→ **Work request**: Pick out every line of the entries below where "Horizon" occurs, and copy those lines.

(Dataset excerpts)
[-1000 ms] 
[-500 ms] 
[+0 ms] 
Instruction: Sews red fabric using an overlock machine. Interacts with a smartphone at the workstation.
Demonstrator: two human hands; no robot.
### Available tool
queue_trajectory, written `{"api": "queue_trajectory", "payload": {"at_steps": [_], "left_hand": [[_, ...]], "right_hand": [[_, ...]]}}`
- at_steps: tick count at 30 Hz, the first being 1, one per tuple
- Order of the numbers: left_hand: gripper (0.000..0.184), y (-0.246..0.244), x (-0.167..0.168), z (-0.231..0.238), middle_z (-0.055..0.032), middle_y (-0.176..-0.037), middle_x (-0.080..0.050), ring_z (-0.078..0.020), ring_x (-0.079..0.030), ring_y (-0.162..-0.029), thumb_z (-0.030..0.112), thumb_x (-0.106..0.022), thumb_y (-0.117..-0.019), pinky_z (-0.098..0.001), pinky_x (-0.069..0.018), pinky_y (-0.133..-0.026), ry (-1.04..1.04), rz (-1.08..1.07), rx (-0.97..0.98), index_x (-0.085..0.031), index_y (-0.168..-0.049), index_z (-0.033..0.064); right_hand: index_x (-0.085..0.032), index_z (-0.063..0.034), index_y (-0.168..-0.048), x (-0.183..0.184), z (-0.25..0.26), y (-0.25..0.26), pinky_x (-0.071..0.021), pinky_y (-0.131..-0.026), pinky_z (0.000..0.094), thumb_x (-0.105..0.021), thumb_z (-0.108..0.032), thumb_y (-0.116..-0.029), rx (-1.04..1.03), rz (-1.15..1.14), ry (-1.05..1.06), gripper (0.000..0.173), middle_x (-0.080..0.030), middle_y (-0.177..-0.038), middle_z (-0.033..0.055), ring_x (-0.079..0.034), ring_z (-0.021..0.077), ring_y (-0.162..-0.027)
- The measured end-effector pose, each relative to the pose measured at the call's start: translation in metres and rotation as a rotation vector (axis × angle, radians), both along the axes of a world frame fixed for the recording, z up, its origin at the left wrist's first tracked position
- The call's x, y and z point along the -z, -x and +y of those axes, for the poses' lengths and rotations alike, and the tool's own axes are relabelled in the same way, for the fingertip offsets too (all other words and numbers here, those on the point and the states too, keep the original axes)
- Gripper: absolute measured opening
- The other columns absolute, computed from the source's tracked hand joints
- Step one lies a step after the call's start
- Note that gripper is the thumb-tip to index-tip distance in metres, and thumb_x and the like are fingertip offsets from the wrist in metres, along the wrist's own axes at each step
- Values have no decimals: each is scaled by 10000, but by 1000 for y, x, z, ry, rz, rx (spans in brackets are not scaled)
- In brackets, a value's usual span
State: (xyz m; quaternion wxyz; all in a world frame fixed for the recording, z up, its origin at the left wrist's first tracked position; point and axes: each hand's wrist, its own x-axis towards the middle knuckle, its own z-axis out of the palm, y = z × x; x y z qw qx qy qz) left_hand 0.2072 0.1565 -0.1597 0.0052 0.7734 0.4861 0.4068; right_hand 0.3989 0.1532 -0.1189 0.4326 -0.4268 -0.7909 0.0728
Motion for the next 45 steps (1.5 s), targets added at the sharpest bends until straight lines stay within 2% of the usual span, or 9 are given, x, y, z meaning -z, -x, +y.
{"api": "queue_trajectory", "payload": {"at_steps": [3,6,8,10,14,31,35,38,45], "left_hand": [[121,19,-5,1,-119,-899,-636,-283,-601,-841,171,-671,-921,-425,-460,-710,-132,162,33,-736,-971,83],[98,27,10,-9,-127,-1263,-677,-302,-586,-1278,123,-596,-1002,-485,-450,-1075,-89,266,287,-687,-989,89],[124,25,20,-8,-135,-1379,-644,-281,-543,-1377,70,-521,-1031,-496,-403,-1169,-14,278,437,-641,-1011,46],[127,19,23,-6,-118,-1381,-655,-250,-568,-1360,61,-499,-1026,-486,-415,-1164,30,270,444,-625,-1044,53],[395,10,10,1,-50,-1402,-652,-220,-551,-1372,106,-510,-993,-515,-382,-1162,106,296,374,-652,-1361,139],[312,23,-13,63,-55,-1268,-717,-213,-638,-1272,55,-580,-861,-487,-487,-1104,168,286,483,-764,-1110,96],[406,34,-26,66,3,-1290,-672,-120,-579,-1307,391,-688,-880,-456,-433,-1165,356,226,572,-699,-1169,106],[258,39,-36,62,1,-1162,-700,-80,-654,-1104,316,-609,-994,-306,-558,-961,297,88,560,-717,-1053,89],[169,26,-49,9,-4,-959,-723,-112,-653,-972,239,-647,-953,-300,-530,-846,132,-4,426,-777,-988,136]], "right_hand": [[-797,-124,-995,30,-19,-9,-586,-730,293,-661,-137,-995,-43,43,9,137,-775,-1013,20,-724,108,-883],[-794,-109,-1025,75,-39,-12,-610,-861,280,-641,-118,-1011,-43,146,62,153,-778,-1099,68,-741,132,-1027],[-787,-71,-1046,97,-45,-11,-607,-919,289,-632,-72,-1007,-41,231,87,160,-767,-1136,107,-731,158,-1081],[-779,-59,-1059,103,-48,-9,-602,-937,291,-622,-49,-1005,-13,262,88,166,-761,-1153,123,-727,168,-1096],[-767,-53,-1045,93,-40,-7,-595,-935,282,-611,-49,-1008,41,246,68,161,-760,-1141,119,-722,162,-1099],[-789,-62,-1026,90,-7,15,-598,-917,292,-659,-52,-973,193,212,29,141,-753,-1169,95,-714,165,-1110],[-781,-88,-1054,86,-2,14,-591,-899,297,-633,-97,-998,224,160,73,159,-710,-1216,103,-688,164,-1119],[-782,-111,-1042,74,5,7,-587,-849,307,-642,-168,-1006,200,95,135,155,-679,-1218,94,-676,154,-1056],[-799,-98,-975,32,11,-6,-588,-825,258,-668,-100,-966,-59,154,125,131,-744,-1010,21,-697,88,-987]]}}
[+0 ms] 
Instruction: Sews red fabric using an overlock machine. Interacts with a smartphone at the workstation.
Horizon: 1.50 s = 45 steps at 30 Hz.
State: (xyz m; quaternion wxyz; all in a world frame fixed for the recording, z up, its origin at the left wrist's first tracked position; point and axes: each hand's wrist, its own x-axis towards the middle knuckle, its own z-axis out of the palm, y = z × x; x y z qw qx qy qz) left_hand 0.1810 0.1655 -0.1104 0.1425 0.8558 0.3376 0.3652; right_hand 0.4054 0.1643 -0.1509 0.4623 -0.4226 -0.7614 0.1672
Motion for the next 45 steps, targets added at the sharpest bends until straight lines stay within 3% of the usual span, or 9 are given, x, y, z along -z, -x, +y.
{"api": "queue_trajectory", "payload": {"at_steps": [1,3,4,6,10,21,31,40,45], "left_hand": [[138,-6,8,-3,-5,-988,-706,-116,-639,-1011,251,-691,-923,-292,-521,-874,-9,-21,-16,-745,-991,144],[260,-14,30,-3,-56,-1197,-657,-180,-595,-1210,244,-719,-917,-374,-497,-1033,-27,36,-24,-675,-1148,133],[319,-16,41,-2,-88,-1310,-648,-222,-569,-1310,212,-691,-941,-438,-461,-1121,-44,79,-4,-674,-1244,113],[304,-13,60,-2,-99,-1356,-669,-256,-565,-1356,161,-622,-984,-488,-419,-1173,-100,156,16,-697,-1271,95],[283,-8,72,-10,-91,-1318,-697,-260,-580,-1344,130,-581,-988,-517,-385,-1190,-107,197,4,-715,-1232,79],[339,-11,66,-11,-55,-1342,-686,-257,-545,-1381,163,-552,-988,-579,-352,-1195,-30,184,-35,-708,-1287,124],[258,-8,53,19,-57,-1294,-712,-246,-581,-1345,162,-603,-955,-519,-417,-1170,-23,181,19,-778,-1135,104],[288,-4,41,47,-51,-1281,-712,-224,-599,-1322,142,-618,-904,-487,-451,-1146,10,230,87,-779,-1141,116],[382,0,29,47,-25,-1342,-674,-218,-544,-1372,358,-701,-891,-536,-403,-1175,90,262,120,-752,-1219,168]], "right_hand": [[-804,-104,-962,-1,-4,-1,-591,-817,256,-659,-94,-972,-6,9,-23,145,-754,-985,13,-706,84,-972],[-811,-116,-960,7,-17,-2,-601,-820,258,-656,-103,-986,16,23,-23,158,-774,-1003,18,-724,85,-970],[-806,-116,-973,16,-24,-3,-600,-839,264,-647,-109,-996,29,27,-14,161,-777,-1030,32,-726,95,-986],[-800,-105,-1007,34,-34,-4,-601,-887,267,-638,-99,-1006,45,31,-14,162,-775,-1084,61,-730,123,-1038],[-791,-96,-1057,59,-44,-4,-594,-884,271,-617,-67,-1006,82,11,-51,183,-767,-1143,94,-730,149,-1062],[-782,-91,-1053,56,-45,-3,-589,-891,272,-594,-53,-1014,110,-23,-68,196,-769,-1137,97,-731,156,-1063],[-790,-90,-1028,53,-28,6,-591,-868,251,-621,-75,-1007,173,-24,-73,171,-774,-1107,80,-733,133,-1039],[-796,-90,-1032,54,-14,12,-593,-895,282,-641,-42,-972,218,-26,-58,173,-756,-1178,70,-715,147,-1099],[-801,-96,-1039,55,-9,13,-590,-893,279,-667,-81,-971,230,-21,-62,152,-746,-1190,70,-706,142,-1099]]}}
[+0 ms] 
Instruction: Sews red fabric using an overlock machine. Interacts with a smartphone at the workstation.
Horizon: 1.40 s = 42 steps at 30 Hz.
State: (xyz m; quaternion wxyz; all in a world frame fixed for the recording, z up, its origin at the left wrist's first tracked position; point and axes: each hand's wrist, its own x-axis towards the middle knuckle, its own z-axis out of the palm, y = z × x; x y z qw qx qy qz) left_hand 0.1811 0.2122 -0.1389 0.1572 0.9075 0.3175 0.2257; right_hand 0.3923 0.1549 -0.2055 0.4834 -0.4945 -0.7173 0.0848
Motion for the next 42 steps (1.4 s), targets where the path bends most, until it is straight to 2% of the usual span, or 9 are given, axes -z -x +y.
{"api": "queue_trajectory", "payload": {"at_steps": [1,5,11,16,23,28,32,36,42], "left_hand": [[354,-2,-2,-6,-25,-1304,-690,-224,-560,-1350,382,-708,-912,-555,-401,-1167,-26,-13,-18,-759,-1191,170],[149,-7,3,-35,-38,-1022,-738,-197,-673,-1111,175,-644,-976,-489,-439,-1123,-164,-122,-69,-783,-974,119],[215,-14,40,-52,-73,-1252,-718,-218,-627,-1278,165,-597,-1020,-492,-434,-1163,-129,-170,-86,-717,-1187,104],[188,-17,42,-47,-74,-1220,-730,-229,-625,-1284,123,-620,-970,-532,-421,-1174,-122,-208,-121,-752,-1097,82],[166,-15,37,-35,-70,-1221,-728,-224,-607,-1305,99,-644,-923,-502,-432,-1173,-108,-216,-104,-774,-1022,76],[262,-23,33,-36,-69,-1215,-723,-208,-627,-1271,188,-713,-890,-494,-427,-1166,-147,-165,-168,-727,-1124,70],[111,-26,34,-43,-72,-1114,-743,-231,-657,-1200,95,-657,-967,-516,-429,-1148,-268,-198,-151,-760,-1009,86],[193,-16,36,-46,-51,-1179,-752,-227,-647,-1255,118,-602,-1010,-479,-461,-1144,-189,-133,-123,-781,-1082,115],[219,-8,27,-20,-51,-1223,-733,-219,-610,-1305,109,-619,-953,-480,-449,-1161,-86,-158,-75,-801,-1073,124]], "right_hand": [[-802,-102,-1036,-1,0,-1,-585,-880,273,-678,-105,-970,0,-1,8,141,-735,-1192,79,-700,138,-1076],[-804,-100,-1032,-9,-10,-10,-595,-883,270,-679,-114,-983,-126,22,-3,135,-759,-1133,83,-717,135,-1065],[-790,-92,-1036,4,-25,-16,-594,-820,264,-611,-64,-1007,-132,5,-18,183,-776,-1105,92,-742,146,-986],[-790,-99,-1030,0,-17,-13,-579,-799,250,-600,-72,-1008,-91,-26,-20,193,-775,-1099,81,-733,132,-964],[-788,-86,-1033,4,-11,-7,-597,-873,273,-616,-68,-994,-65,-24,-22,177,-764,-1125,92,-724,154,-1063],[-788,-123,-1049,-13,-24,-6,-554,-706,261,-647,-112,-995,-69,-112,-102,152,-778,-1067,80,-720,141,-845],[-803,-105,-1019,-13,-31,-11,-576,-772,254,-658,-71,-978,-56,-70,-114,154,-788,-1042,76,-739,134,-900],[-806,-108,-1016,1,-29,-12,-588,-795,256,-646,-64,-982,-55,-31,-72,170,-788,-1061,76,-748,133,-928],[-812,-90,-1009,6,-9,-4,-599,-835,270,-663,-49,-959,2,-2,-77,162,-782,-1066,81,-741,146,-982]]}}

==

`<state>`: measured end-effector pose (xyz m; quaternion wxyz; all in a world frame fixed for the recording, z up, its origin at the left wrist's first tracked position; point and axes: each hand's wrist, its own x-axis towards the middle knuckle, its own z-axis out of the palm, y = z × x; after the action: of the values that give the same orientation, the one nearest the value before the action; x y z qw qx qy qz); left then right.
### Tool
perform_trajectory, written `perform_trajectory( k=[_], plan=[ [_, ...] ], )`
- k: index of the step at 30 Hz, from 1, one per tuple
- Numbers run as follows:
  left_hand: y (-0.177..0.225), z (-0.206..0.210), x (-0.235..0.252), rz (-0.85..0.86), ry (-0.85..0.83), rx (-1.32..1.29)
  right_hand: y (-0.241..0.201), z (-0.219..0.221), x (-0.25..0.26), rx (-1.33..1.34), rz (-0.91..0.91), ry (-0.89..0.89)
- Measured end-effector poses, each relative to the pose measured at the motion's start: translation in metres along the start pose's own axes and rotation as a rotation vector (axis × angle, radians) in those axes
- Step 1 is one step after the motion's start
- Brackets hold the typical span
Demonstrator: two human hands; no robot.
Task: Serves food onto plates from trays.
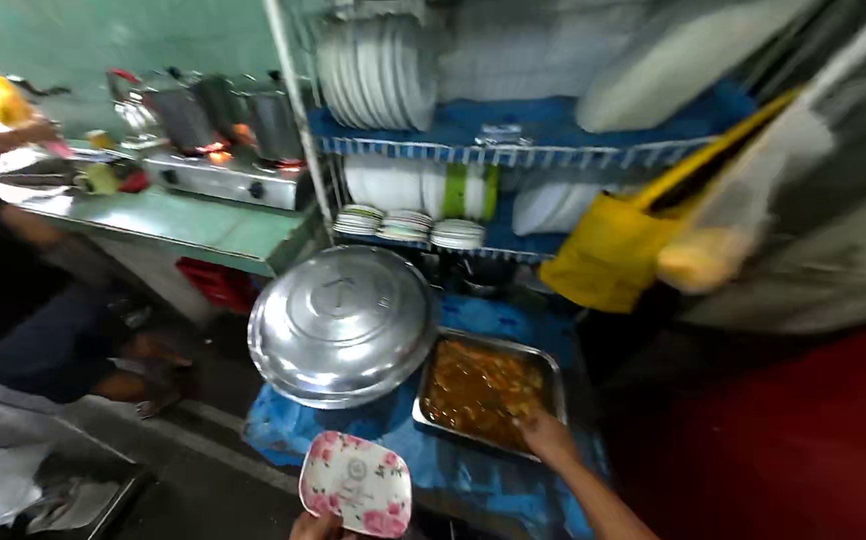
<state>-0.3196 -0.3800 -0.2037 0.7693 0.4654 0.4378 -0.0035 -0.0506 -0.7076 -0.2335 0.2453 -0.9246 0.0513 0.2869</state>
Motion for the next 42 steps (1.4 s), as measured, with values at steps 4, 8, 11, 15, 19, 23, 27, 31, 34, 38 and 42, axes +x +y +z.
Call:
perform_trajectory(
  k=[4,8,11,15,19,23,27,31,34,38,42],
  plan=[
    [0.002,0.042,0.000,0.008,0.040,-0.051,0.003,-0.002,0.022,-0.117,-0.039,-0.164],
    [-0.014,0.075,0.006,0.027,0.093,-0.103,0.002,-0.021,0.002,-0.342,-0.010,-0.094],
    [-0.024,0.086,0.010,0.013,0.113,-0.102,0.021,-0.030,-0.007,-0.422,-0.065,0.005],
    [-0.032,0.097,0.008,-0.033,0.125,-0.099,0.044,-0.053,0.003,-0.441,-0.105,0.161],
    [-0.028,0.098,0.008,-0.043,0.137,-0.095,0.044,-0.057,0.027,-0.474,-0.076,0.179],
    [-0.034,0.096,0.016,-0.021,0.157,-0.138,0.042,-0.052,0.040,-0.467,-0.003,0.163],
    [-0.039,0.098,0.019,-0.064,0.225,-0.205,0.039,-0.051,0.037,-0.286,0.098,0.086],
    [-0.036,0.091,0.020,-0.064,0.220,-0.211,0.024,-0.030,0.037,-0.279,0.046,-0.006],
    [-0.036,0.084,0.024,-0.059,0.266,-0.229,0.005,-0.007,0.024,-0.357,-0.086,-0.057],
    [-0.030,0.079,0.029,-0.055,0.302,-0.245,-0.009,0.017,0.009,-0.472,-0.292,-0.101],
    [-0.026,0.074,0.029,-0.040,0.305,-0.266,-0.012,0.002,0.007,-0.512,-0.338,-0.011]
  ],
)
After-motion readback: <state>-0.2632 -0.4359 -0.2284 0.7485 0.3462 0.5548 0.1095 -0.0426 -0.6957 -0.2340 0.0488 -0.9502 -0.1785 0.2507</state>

→ **Your response**:
Horizon: 1.50 s = 45 steps at 30 Hz.
Horizon: 1.40 s = 42 steps at 30 Hz.

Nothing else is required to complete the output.